12. Social Media Account Connection
Using social media sites for your organization also falls under GDPR. While you do not need to seek permission from each person who ‘likes’ your page or ‘follows’ you, you do need to ensure that any information gathered directly from people with whom you interact on these sites is handled in accordance with the GDPR privacy guidelines. If you’ve had a chat using Facebook Messenger with someone about an enquiry, make sure the chat history is completely deleted when it’s done. Get the person to email you so that you can hold the formal connection outside of a social media channel.
13. Google Analytics And Other User Tracking Systems
You must enable the anonymization option in Google Analytics to properly conform to GDPR. Google Analytics records user’s IP addresses in visitor reports and this is deemed as ‘identifiable information’. You don’t really need it so turn it off.

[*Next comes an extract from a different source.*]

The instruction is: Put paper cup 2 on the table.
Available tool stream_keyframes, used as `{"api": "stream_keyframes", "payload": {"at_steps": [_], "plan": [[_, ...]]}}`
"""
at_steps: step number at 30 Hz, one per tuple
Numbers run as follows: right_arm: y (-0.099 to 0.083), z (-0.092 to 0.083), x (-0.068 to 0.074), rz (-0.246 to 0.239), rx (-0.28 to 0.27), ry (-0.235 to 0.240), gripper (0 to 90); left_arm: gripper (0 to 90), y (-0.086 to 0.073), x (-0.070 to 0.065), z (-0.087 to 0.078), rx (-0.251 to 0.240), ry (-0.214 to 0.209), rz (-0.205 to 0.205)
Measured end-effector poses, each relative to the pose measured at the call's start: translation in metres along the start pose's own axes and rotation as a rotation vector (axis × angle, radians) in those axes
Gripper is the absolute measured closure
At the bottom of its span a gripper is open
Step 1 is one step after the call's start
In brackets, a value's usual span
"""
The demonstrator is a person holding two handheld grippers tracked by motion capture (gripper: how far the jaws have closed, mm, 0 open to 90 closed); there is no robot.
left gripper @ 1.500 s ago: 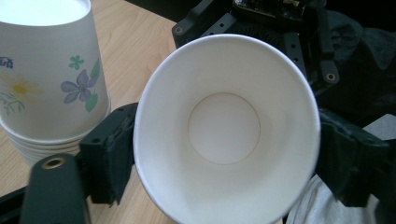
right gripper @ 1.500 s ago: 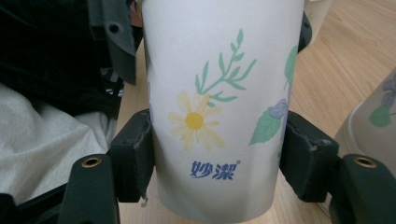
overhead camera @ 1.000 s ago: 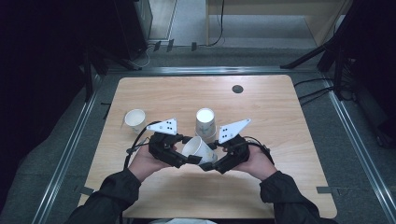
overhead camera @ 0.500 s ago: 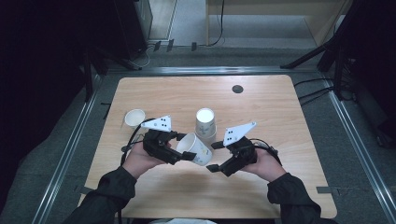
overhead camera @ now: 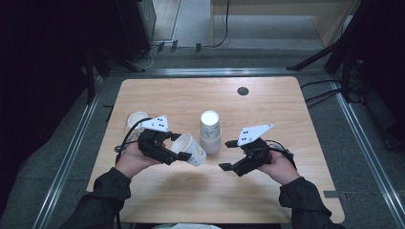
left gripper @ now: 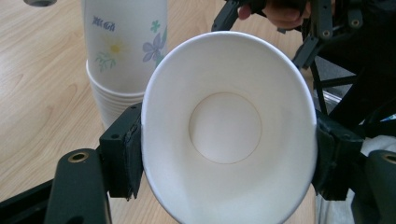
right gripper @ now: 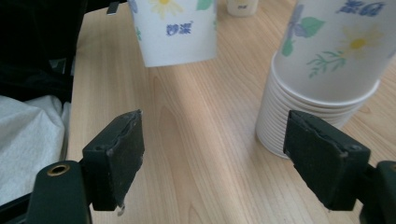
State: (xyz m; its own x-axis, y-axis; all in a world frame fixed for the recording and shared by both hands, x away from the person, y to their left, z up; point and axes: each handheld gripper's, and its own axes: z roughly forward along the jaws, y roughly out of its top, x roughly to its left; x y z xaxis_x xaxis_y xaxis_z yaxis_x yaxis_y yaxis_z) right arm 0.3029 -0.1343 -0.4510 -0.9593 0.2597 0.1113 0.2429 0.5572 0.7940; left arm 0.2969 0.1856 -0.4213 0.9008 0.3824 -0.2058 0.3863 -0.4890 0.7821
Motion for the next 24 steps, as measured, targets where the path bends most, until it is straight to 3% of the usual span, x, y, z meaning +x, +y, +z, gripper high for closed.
{"api": "stream_keyframes", "payload": {"at_steps": [6,17,24], "plan": [[-0.003,-0.005,-0.005,0.016,-0.005,-0.026,20.7,26.1,-0.003,0.003,-0.006,0.026,0.022,0.002],[-0.005,-0.012,-0.013,-0.004,-0.008,-0.07,20.7,26.1,-0.009,0.006,-0.016,0.095,0.07,0.015],[-0.006,-0.016,-0.02,0.018,-0.017,-0.087,20.7,26.1,-0.015,0.008,-0.026,0.126,0.098,0.006]]}}
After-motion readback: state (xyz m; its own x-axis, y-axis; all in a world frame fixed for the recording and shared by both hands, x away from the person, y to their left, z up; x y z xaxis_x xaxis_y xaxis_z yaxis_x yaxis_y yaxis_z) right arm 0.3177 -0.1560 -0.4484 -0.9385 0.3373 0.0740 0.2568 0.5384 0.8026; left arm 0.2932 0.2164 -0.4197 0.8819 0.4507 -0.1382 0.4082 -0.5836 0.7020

What’s not fully clear right now is how this will affect geographic reports. We’ll update on this in the coming months.
14. CRM Connection
The Information Commissioner’s Office (ICO) has actually launched a dedicated advice line to help small organizations prepare for the new data protection laws (GDPR). The service is aimed at people running small businesses or charities and recognizes the particular problems they face getting ready for the new law.
Organizations Need To Make Sure They:
Have a Data Breach Process
The General Data Protection Regulation requires the data controller to have suitable processes defined and in place in case of a data breach. Depending on the severity of the breach, the data controller has a legal obligation to report a data breach (of identifiable or un-pseudonimised data) within 72 hours. Further information on the reporting of a data breach can be found on the Information Commissioner’s Office website.
Appoint a Data Protection Officer (DPO)
All public authorities and any organization that processes personal data (the data controller) on a significant scale must appoint a Data Protection Officer (DPO) responsible for monitoring internal compliance of the GDPR regulations within the organization. Even if you don’t feel that your organization falls into this category we think that it is a good idea to appoint a DPO for your organization. This person can keep data protection high on the organization’s agenda and ensure that GPDR compliance is achieved and then maintained.
Have a ‘Right to be Forgotten’ Process
Have Good Default Privacy Settings
If your website captures any sort of user data or details, such as an eCommerce website or one that allows the user to have an account with some sort of profile that identifies them, make sure the website is set to the highest level of privacy for the user by default and that there are settings the user can choose to downgrade their settings if they wish – a bit like your privacy settings in your social media apps. DPOs should be checking that only data that is absolutely essential be captured.
Improve Data Encryption and Work Towards Storing User Profiles As Pseudonyms
Basically, if you’re storing personally identifiable data on your website (user accounts that have their names, email, shipping/billing addresses etc) you need to be working towards getting that data stored so that it is stored encrypted. Peudonymization is also something that should be considered. This basically means that account profiles have usernames or login methods that are not visibly connected to the actual individual – usually this is done by having two databases for the website – one for the pseudonym and that database connects to the actual account details so that the whole profile does exist in one place. This reduces the exposure of PII (personally identifiable information) becoming exposed in the event of a data breach or hack.
The first step is having an SSL (secure sockets layer) certificate on your website that encrypts all the data entered into a website through form fields (like when you set up an account, buy something online or sign up to a newsletter etc. However, the data is most likely not stored encrypted. Most CMS systems, like WordPress, Drupal and Joomla don’t do this and you’ll need to have some customization done to your site to make the data get stored encrypted so that in the event of a breach, the data is useless and cannot show identifiable information to individuals.